** Your instructions **
Please report every line of the listing below that has the word "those" in it.
━━ Information supplied ━━
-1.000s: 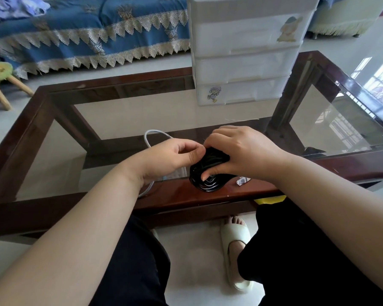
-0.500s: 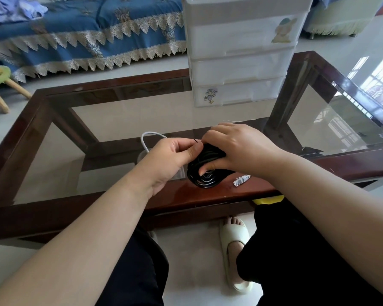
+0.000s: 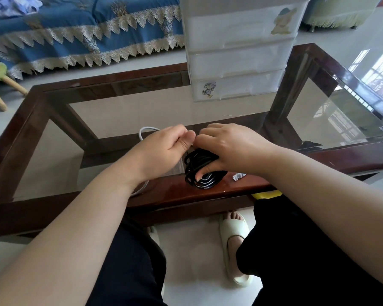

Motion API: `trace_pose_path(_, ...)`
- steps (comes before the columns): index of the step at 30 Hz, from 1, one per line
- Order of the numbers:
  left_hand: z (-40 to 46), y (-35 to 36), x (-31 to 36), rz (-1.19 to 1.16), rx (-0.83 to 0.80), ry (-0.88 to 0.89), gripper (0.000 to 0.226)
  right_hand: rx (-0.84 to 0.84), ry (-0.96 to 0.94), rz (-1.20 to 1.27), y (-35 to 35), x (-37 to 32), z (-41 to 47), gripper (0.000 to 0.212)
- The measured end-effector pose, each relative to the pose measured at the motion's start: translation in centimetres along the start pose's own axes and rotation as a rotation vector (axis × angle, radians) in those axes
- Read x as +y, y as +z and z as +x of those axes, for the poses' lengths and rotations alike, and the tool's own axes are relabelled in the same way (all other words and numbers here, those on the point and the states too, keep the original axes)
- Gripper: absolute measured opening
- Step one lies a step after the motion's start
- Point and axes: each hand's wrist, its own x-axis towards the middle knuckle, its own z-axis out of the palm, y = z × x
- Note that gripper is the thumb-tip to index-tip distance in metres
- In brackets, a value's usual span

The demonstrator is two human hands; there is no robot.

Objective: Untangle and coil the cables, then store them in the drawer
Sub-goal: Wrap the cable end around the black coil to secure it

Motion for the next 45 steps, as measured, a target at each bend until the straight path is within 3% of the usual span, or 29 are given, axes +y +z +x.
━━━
** Response for this exercise **
- The measured end-effector pose, each relative to the pose measured at the motion's start: translation in centimetres along the start pose's own axes and rotation as a rotation vector (axis × angle, radians) in those axes
- Read x as +y, y as +z and z as +x of those axes, for the poses' lengths and rotations alike, and the tool's own axes are relabelled in the same way (all other words and numbers here, those on the point and the states too, keep the original axes)

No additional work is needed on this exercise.